## PROBLEM TO SOLVE
All lines from the one containing "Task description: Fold" to the end of the data below are to be returned exactly, both ends included, with nothing added.
SOURCE MATERIAL Start Marker
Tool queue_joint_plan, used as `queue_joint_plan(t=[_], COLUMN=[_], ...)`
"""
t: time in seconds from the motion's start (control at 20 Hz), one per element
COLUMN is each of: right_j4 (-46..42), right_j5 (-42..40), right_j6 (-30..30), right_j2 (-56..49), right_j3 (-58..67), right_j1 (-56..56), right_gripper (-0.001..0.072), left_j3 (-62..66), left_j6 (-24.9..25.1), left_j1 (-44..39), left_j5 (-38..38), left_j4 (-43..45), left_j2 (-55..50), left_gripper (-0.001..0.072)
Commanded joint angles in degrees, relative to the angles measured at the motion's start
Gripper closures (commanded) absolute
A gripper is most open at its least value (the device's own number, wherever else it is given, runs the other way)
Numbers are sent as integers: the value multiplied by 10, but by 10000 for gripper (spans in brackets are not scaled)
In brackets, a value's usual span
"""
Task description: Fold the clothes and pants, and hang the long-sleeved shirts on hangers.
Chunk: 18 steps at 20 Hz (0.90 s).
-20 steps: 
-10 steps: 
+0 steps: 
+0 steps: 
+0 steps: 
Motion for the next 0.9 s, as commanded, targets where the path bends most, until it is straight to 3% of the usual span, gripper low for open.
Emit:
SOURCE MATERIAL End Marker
## EXERCISE SOLUTION
Task description: Fold the clothes and pants, and hang the long-sleeved shirts on hangers.
Chunk: 18 steps at 20 Hz (0.90 s).
-20 steps: 
-10 steps: 
+0 steps: 
+0 steps: 
+0 steps: 
Motion for the next 0.9 s, as commanded, targets where the path bends most, until it is straight to 3% of the usual span, gripper low for open.
Emit:

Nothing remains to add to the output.